CSI (and a Poison Pill) for Cats that Kill

Posted by Richard Conniff on August 14, 2015

One of Australia's 15 million feral cats at work on a native marsupial, the  phascogale

One of Australia’s 15 million feral cats at work on a native marsupial, the phascogale

Domestic cats have become notorious in recent years as one of the most destructive invasive species on the planet, now threatening dozens of bird and mammal species with extinction. (That’s on top of the 30 or so species they have already eradicated.) When conservationists are trying to restore a threatened species to its old habitats, a single murderous cat can be enough to destroy the entire project.

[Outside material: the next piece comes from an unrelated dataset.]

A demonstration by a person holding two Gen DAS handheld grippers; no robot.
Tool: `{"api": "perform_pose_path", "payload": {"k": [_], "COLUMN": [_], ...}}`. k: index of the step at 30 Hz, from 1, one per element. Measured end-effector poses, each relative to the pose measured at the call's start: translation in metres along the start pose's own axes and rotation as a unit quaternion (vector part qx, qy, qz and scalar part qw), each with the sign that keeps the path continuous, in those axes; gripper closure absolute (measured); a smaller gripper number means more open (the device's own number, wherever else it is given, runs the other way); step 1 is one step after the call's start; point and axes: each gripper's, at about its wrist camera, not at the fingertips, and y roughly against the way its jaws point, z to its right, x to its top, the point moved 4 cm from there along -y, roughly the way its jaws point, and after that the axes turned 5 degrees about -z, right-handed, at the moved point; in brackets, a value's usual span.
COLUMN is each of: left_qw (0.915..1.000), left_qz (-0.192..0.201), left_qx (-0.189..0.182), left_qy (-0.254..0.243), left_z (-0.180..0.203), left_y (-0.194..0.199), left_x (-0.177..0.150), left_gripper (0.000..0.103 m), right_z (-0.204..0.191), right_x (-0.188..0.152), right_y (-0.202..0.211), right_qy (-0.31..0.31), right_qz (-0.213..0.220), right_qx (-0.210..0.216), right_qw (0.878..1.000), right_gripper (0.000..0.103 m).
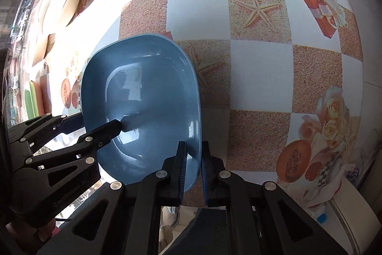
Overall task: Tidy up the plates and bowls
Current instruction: 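Carry the blue plate onto the green plate and open the right tool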
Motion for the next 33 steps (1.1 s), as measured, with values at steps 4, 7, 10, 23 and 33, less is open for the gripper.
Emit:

Now frustrated scientists in Australia are proposing to apply criminal forensics and even a poison pill to identify and eliminate problem cats—and possibly spare other cats that are innocent of the killing. In a new study in the journal Biological Conservation, they call these experimental techniques “predator profiling.”

A team of researchers led by ecologist Katherine Moseby at the University of Adelaide looked at restoration attempts for what they call “challenging species.” That generally means mammals that are big enough, toothy enough, or just plain mean enough that you might not think the average outdoor cat Read the rest of this entry »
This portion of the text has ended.